I have the problem:
Let be given three points $A(1,2)$, $B(3,4)$, $C(5,6)$. Find point $M$ on the line $y=x$ so that sum of distances $P=AM+BM+CM$ is smallest.
I tried. We have $$P=\sqrt{(x-1)^2 + (x-2)^2} + \sqrt{(x-3)^2 + (x-4)^2} +\sqrt{(x-5)^2 + (x-6)^2}.$$ We know that $$\sqrt{a^2 + b^2}+\sqrt{c^2 + d^2} \geqslant \sqrt{(a+c)^2 + (b+d)^2}.$$ The sign of equal occur when and only when $\dfrac{a}{c}=\dfrac{b}{d}$. We have \begin{align*} \sqrt{(x-1)^2 + (x-2)^2} + \sqrt{(x-5)^2 + (x-6)^2} & = \sqrt{(x-1)^2 + (x-2)^2} + \sqrt{(5-x)^2 + (6-x)^2} \\ & \geqslant \sqrt{(x-1 + 6-x)^2 + (x-2 + 5-x)^2}\\ & \geqslant \sqrt{34}. \end{align*}
The sign of equal occur $$\dfrac{x-1}{6-x}=\dfrac{x-2}{5-x} \Leftrightarrow x=\dfrac{7}{2}.$$ Another way $$\sqrt{(x-3)^2 + (x-4)^2} =\sqrt{2x^2 - 14 x + 25} = \sqrt{2}\sqrt{\left (x-\dfrac{7}{2}\right)^2 + \dfrac{1}{4} } \geqslant \dfrac{1}{\sqrt{2}}.$$ The sign of equal occur $ x=\dfrac{7}{2}.$ Therefore, the least of the expression $P $ is $\dfrac{1}{\sqrt{2}}+\sqrt{34}$ at $x=\dfrac{7}{2}.$
How can I solve this problem geometrically?

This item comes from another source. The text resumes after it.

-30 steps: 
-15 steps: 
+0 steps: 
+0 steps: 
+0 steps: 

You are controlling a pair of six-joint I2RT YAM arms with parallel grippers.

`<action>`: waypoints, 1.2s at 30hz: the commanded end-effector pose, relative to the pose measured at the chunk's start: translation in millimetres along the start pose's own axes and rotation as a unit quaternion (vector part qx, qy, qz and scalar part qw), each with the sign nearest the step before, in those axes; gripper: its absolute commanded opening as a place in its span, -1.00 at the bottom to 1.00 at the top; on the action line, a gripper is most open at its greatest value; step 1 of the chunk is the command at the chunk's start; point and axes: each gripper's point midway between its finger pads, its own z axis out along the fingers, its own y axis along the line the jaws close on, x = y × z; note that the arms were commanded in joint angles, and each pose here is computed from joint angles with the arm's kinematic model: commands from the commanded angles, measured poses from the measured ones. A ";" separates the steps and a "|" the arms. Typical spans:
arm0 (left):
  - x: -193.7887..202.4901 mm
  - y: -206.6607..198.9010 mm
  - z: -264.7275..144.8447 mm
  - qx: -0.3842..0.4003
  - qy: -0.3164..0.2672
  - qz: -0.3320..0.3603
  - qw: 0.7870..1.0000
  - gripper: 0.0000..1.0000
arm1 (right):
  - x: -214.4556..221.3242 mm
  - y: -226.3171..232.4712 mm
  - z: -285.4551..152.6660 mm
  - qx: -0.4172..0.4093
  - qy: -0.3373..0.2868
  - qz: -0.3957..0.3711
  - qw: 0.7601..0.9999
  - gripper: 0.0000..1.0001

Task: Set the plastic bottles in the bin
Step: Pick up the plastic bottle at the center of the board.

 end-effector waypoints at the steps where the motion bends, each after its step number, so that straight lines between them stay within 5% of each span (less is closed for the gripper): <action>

Let's $a$ be a line $y=x$.
So, we claim that for the basis $M$ of the perpendicular dropped from $B$ to $a$ sum $AM + BM + CM$ is the smallest. It is easy to demonstrate this using additional point $A'$ which is symmetrical to the point $A$ with respect to the line $a$. One may see that $A'MC$ is the line segment (because of the symmetry of points $A$, $C$ with respect to point $B$). Thus, if $M' \neq M$ is arbitrary chosen point on $a$, then \begin{align} AM' + BM' + CM' = & A'M' + M'C + BM' > \\ &A'M + MC + BM = AM + BM + CM, \end{align} so $M$ is our desired point. It's easy to calculate its coordinates, which are $(\frac{7}{2},\frac{7}{2})$ exactly as in your answer.